• **Work required**: If a line in the data below holds the word "every", copy it.

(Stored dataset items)
=== Section Start ===
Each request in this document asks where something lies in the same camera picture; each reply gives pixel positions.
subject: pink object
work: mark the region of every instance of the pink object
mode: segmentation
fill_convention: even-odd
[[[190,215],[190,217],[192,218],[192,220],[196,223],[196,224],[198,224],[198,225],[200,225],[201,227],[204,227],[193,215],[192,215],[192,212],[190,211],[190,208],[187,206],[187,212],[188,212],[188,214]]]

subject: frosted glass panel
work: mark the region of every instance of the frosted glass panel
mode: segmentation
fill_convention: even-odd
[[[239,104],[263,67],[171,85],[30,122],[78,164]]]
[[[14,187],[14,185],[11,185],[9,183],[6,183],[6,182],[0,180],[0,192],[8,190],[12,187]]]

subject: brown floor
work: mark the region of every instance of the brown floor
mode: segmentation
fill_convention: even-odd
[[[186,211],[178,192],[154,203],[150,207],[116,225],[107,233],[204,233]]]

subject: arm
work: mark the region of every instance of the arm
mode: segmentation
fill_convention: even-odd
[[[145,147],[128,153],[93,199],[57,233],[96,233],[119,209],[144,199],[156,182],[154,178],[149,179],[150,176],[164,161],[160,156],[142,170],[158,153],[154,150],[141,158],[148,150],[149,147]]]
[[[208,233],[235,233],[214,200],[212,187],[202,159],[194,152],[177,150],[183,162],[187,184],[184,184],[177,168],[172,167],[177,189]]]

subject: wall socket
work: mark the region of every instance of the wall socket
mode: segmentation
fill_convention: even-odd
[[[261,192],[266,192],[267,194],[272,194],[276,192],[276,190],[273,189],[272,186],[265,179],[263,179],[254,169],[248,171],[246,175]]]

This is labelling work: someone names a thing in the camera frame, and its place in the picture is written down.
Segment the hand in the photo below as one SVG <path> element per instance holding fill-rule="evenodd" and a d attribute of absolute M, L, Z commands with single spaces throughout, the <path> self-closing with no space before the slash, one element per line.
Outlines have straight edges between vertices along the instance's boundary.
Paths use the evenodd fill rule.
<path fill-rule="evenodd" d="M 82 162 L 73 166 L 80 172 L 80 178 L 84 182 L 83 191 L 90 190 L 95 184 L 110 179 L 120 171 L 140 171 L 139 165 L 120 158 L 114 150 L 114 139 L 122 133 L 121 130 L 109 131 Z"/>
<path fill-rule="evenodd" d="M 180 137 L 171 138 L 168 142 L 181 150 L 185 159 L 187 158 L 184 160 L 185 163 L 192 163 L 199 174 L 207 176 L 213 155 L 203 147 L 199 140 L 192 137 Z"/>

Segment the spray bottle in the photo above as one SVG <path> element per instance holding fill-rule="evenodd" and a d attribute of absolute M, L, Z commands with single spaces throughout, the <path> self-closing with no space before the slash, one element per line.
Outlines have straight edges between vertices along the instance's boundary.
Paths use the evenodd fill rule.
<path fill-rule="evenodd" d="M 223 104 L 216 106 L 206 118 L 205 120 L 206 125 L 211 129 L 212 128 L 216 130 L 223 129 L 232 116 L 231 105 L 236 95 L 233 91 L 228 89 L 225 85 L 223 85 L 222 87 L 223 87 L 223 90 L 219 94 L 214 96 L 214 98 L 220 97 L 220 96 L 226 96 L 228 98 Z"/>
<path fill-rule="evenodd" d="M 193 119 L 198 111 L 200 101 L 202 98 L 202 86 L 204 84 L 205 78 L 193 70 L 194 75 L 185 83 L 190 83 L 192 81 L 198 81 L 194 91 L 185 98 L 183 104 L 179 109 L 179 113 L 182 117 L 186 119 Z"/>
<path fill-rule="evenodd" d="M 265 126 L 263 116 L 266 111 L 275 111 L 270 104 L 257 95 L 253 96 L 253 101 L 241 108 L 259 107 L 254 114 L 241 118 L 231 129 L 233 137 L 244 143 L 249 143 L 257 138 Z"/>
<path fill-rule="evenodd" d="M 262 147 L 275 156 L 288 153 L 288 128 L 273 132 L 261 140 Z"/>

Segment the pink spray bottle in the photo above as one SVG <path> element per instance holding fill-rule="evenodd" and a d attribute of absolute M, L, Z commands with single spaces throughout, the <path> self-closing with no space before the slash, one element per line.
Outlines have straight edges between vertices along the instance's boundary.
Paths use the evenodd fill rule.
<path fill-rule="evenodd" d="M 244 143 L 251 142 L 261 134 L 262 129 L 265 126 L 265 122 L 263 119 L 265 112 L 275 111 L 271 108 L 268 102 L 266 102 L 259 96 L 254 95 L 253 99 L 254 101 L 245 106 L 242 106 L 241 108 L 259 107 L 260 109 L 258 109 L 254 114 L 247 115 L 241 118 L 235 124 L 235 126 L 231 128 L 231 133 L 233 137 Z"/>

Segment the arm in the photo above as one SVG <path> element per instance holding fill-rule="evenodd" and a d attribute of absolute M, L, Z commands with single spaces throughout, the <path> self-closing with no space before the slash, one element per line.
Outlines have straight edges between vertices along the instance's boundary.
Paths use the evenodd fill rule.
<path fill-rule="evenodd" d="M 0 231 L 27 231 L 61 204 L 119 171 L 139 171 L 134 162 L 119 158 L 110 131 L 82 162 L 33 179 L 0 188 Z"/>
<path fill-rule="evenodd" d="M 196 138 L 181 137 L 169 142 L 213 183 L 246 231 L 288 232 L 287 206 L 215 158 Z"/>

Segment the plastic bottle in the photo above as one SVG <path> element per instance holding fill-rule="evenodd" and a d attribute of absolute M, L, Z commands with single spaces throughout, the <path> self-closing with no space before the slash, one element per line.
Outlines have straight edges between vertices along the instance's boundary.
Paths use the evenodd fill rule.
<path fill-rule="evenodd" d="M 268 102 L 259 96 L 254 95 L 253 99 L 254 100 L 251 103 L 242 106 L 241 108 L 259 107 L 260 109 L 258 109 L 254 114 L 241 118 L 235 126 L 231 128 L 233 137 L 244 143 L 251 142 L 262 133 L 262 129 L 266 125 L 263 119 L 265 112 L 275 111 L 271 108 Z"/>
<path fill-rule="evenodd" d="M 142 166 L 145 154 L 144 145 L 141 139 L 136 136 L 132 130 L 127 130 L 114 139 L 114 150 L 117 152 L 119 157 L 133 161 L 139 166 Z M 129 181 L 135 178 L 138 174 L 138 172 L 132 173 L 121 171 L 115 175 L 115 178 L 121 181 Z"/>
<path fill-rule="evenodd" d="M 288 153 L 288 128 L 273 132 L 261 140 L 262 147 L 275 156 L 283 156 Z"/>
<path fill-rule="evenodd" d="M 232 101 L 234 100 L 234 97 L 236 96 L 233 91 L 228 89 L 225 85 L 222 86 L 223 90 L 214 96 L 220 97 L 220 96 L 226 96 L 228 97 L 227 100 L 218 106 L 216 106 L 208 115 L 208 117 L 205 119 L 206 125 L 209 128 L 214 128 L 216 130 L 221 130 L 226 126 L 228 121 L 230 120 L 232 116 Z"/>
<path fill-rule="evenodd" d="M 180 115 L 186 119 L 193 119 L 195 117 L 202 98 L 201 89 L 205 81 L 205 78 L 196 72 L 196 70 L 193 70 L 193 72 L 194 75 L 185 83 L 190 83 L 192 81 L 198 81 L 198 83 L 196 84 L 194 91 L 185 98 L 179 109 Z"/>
=== Section End ===
• **Result for this task**:
work: mark the region of every instance of the pink object
work: mark the region of every instance of the frosted glass panel
work: mark the region of every instance of the brown floor
work: mark the region of every instance of the arm
work: mark the region of every instance of the wall socket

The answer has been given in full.